No caso de adultos, o comprometimento é de massa muscular, energia e déficit cerebral, mas é transitório. A volta da nutrição correta é capaz de reverter os problemas.
“Falamos em comprometimento de massa muscular, que passa a ser uma grande fonte de energia para o corpo. A pessoa que não come tem muito menos energia para desenvolver qualquer atividade física, inclusive trabalhar. O conceito de chamar morador de rua de folgado, preguiçoso não é verdadeiro. A verdade é que ele não energia para absolutamente nada”, explica Marchiori.
As ações de doação de cestas básicas e marmitas são apontadas pelos especialistas como importantes, mas não podem ser a única forma de ação para garantir a alimentação de famílias necessitadas.
“As pessoas discutem que deve ter doação. O que tem de ter política pública. A doação pode complementar, mas não podemos esquecer que as entregas são mais restritas aos grandes centros. A fome nas zonas rurais é ainda pior”, lembra Tereza.
A nutricionista da Sociedade Brasileira de Alimentação e Nutrição concorda que a solução do problema não está só na solidariedade.
R7
“As ações solidárias são soluções imediatas, mas não perenes, acabam sendo tapa-buracos. Mas, nesse momento, é vital porque as pessoas passam muita fome e não têm nenhuma perspectiva de melhora”, afirma Vanderli.
A pesquisadora da USP ressalta que até solidariedade tem limites. “A população pobre também tem limite para se ajudar, porque ela foi empobrecendo ao longo desse ano de pandemia. Quem tinha um pouquinho, já torrou e não tem mais o que fazer”, diz.
Tereza finaliza com a lembrança de mais uma herança da crise da pandemia.
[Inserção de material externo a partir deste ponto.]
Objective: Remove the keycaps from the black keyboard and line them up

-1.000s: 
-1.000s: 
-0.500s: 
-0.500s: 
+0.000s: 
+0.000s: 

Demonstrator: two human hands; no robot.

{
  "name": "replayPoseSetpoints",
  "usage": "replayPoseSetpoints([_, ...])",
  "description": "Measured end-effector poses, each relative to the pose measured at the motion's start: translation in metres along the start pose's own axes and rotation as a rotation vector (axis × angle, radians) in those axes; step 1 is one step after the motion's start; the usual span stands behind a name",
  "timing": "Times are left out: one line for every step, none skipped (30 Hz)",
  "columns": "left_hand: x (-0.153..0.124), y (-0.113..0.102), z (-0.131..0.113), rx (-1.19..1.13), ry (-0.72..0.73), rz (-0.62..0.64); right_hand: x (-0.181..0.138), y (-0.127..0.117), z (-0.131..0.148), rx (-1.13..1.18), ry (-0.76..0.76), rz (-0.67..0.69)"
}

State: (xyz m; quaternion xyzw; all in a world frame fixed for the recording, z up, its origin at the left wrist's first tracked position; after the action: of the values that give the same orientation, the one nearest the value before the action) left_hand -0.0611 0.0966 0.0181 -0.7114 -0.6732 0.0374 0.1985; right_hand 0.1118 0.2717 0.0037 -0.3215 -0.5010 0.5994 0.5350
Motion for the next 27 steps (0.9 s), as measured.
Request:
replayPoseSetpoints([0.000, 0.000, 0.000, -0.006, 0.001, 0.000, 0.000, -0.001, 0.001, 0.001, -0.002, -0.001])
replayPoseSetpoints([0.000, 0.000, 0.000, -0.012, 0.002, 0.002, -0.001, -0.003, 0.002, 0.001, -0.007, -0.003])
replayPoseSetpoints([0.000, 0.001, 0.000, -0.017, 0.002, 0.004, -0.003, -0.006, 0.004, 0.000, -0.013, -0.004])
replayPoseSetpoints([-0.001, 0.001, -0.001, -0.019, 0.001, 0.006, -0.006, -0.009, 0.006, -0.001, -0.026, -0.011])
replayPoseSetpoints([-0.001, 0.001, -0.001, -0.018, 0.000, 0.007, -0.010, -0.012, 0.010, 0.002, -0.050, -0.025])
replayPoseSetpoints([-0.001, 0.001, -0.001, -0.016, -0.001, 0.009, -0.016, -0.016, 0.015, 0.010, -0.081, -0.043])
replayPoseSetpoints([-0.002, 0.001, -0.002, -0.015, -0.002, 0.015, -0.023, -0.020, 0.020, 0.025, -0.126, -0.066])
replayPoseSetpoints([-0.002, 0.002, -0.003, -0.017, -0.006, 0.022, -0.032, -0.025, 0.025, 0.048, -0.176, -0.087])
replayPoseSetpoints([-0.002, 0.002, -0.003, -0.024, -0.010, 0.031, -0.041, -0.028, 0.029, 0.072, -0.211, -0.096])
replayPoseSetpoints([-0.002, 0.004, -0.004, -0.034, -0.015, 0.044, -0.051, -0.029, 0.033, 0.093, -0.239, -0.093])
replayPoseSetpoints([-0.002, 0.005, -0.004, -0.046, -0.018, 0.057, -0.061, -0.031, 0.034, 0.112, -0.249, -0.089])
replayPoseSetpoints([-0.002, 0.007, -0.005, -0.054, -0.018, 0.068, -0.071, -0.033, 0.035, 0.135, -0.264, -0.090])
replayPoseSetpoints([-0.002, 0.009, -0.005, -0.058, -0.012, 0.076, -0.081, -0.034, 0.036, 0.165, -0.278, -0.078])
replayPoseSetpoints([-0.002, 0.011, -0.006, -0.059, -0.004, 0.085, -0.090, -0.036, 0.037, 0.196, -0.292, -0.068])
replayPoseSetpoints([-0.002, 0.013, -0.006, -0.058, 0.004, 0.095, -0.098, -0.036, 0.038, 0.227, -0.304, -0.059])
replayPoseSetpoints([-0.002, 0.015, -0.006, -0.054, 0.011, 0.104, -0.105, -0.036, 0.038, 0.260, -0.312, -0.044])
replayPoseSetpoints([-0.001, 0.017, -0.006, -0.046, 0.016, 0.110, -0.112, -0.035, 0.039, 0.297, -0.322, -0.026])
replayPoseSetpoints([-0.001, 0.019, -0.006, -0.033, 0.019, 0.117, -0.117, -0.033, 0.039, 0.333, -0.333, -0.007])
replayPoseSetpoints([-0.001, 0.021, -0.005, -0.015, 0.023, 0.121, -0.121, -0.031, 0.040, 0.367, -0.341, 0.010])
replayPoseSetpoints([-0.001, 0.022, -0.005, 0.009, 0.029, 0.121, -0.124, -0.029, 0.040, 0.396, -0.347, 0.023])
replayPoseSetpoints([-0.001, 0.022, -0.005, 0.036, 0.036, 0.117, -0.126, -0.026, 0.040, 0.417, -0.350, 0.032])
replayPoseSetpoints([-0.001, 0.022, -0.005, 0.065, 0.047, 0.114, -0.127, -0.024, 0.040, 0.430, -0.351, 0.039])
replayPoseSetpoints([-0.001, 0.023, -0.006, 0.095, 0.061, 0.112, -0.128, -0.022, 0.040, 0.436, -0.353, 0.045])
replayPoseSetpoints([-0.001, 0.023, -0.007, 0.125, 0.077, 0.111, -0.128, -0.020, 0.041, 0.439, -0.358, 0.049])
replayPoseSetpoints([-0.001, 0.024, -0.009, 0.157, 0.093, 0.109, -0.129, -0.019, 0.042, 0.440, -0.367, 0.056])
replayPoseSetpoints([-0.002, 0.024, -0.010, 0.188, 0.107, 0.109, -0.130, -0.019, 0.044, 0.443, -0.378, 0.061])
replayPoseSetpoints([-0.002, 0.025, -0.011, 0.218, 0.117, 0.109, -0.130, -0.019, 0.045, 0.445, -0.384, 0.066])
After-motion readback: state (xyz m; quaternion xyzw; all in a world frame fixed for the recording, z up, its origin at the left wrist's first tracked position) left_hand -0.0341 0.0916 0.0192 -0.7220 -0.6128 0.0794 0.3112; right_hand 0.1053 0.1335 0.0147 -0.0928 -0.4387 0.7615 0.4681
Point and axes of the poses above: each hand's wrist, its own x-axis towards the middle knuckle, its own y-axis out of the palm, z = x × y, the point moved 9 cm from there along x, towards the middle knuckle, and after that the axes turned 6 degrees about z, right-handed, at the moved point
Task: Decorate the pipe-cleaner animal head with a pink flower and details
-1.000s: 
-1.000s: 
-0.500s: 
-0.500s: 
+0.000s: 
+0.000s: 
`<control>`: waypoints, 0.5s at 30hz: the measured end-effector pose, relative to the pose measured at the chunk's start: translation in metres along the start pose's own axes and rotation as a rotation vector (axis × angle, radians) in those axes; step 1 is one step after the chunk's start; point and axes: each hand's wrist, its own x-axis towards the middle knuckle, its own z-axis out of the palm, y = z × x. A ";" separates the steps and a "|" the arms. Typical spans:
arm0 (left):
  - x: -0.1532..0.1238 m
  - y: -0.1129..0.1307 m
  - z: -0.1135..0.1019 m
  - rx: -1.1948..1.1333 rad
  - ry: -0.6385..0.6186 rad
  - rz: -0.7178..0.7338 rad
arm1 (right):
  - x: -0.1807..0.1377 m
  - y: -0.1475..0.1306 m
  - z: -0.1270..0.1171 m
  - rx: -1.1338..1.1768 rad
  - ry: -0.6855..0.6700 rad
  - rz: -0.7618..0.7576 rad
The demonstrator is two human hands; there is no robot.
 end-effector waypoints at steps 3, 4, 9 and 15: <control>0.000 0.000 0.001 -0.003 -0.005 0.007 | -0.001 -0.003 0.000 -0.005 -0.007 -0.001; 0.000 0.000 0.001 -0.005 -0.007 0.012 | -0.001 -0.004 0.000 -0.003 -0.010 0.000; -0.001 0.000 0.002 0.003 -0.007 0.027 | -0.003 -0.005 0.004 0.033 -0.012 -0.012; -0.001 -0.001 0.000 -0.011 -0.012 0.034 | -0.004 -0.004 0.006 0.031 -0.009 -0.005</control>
“Não basta só distribuir comida, é importante falar de onde comprar, como comprar para assegurar que os pequenos produtores não percam tudo. Já perderam muito sem a compra de suas produções para fazer as merendas escolares. Se eles perderem mais e saírem da zona rural para a cidade, não tem volta. As consequências sobre a produção de hortifruti vão ser sentidas por muito tempo”, assegura.